To do:
Each line below is to be repeated exactly; any picture is to be left out.

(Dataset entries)

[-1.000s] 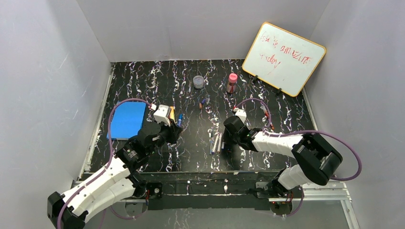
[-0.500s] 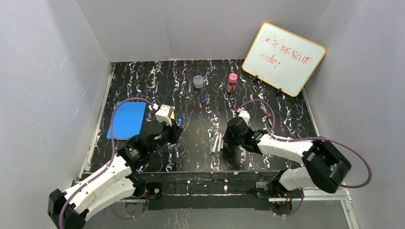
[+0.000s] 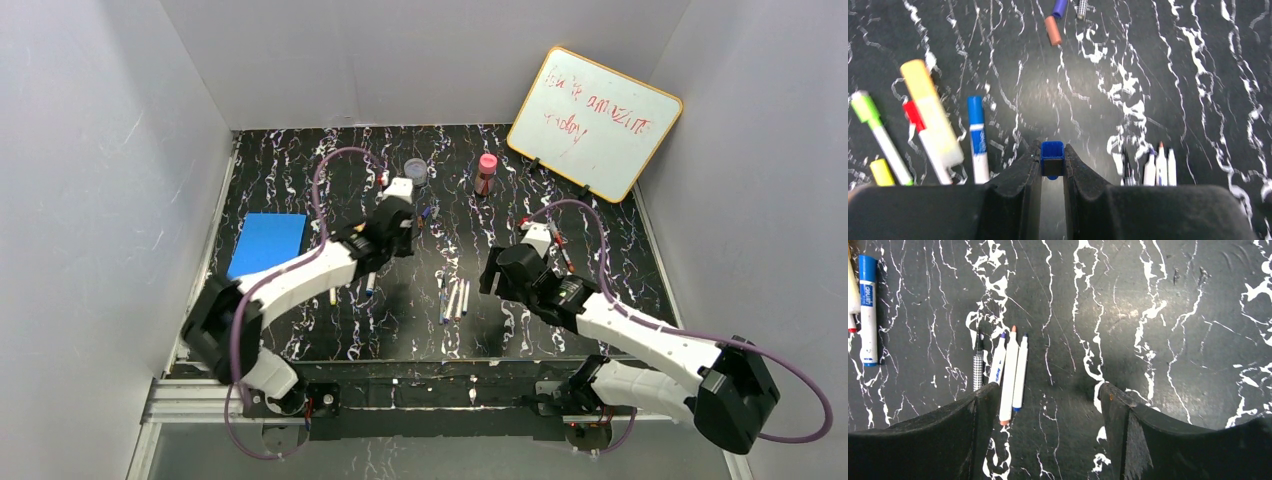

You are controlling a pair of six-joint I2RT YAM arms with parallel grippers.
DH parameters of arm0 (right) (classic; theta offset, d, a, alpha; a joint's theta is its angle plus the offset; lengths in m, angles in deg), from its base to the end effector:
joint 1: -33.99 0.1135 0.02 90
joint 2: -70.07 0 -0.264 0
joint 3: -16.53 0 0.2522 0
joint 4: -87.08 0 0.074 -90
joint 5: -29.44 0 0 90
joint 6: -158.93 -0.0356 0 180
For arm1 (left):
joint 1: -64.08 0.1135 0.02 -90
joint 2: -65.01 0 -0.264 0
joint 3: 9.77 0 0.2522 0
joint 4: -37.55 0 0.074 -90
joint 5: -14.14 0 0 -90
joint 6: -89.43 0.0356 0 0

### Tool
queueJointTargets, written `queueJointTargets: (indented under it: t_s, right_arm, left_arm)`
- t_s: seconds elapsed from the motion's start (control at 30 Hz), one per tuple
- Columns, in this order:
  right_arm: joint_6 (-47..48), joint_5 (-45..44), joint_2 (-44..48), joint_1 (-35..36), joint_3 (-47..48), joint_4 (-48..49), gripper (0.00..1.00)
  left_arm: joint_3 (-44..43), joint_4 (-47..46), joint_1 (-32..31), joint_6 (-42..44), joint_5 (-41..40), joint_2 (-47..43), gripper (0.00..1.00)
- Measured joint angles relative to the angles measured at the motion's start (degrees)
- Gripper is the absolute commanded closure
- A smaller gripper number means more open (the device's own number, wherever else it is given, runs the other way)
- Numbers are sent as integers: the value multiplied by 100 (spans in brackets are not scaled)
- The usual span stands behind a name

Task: Open the pen caps

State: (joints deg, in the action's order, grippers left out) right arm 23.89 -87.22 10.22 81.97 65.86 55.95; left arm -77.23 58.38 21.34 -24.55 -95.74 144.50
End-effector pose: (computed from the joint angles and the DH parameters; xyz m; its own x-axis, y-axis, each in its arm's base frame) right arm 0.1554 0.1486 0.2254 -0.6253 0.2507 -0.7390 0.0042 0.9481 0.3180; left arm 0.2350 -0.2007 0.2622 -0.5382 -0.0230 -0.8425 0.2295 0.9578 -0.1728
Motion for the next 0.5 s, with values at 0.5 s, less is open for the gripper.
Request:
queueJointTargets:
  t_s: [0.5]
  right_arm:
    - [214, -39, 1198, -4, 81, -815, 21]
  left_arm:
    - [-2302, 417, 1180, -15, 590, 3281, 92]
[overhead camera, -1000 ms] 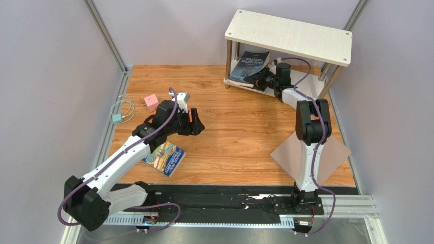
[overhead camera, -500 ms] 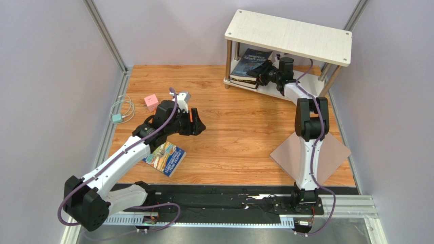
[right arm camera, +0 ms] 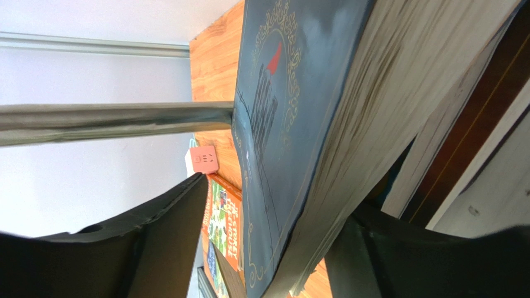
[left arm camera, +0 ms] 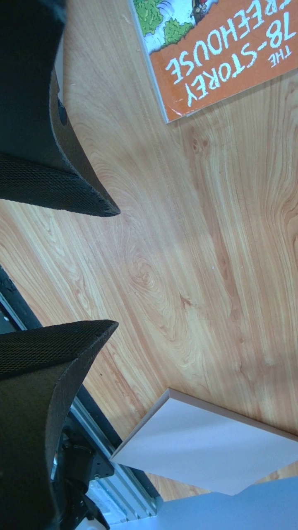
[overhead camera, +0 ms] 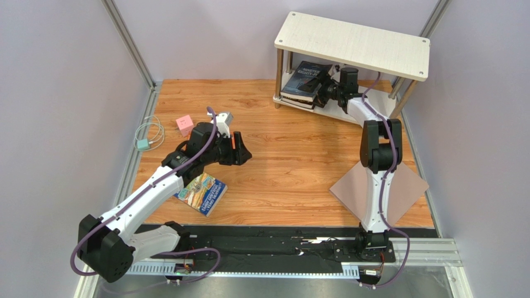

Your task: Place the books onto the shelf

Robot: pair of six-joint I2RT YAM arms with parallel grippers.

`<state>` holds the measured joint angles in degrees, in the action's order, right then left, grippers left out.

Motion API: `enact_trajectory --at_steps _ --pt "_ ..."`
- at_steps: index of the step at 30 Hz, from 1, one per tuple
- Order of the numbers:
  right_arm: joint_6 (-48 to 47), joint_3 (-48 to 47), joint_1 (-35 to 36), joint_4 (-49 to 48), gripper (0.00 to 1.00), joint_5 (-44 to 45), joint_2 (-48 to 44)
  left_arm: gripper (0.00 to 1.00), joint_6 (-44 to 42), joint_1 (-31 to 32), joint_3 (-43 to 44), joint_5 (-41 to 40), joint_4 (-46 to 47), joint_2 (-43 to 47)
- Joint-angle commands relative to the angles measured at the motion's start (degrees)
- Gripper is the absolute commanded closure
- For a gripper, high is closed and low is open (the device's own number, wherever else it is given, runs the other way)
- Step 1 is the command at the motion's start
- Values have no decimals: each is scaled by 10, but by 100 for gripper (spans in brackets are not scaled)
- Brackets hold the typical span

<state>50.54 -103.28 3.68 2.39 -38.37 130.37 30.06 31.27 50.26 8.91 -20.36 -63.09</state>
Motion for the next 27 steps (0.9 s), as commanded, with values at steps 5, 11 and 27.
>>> enact_trajectory --at_steps 5,11,27 --pt "-119 81 -3 217 11 92 -111 27 -5 0 49 -74 -72 -24" --pt "-162 265 6 218 10 147 -239 25 -14 -6 128 -122 -151 -117" --pt "-164 410 268 79 6 151 -319 35 35 -224 1 -60 -171 -135"
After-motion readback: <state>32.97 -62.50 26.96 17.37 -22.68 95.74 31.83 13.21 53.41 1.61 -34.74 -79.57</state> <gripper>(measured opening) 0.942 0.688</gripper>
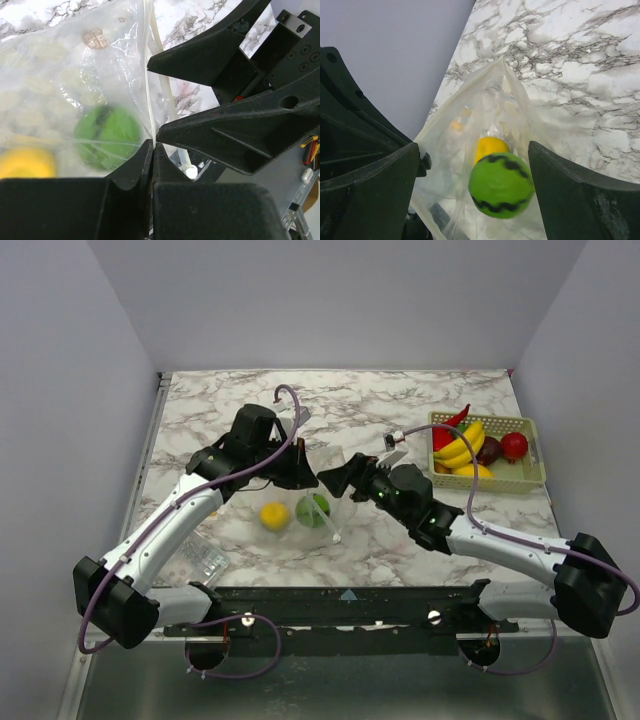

Written answer:
[-1.000s] 
[-0.500s] 
[+0.000s] 

You are controlling a pair of six-joint I2RT YAM arms with parallel grippers.
DH parameters of arm0 (right) (classic; theta offset, d, a, alpha; a joint's theta is its angle plus the offset; lengths in m, angles in deg), from its base to the end effector:
joint 1: -33.99 0.1135 0.02 90
joint 2: -70.07 0 -0.264 0
joint 3: -16.53 0 0.2522 0
joint 4: -87.08 0 0.074 -90
joint 5: -29.44 0 0 90
joint 6: -158.93 -0.0356 0 180
For arm1 (left):
joint 1: -64.08 0.1135 0.02 -90
joint 2: -65.01 0 -0.264 0
joint 3: 9.77 0 0.2522 0
joint 4: -37.55 0 0.074 -90
joint 5: -14.14 0 0 -90
joint 6: -89.43 0.0356 0 0

### Tool
queueJointTargets, written `queueJointTargets: (indented under it: t_s, right_arm, left_arm)`
- t_s: seconds elapsed from the motion's start (control at 30 Hz), one per tuple
- Columns, in this order:
  right_arm: joint_6 (-47..48), joint_5 (-45..44), joint_2 (-44..48), joint_1 (-35..36), joint_3 (-47..48), joint_4 (-48..49), gripper (0.00..1.00)
  left_arm: joint_3 (-44..43), joint_4 (-47..46), joint_1 (-32..31), joint_6 (-42..44), joint_5 (-41..40), joint_2 (-47..43), gripper (0.00..1.00)
- Measured joint angles relative to the angles measured at the motion's start (degrees)
- Gripper is the absolute commanded closure
- A smaller gripper number means more open (the device's own number, wherever else it is given, runs the other way)
- Numbers are sent as integers: the value multiplied by 100 (spans in brackets are not scaled)
- The usual span stands behind a name

Task: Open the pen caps

State: (joints deg, in the action's order, grippers left out) right arm 23.89 -87.22 10.22 81.97 65.86 55.95; left arm -77.23 58.38 21.34 -24.55 -95.74 144.50
End-effector pose: (computed from the joint angles and the DH parameters; xyz m; its own x-axis, y-axis, each in its arm's base frame) right arm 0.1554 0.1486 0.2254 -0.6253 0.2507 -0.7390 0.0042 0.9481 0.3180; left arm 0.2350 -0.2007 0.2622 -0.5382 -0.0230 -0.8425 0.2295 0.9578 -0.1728
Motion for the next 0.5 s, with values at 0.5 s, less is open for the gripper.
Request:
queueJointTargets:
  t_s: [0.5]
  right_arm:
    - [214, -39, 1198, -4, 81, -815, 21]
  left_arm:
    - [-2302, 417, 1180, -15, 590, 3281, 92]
[overhead camera, -1000 ms] 
[overhead camera, -500 ms] 
[right arm camera, +0 ms] 
[left arm camera, +0 ms] 
[overhead camera, +0 ms] 

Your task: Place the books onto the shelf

Robot: pair of six-joint I2RT YAM arms with parallel grippers.

`<state>` holds the measured joint angles in degrees, in the action's order, right then left, grippers left out.

Motion API: `enact_trajectory --at_steps _ --pt "_ ..."`
- at_steps: index of the step at 30 Hz, from 1, one per tuple
- Order of the numbers:
  right_arm: joint_6 (-48 to 47), joint_3 (-48 to 47), joint_1 (-35 to 36), joint_4 (-49 to 48), gripper (0.00 to 1.00), joint_5 (-44 to 45), joint_2 (-48 to 44)
  left_arm: gripper (0.00 to 1.00), joint_6 (-44 to 42), joint_1 (-31 to 32), joint_3 (-43 to 44), joint_5 (-41 to 40), joint_4 (-46 to 47), joint_2 (-43 to 47)
- Joint-angle commands relative to the angles measured at the motion's start (degrees)
- Gripper is the absolute commanded closure
- For a gripper, high is closed and low is open (the device's own number, wherever else it is given, runs the other way)
- Step 1 is the command at the motion's start
- Values have no decimals: each is scaled by 10, but by 100 for gripper (spans in brackets are not scaled)
- Brackets hold the typical span

<state>50.54 -103.28 3.68 2.39 -38.37 130.37 30.06 31.27 50.26 8.91 -20.36 -63.09</state>
Motion for the next 27 steps (0.9 s), as commanded, with values at steps 5, 11 and 27.
>>> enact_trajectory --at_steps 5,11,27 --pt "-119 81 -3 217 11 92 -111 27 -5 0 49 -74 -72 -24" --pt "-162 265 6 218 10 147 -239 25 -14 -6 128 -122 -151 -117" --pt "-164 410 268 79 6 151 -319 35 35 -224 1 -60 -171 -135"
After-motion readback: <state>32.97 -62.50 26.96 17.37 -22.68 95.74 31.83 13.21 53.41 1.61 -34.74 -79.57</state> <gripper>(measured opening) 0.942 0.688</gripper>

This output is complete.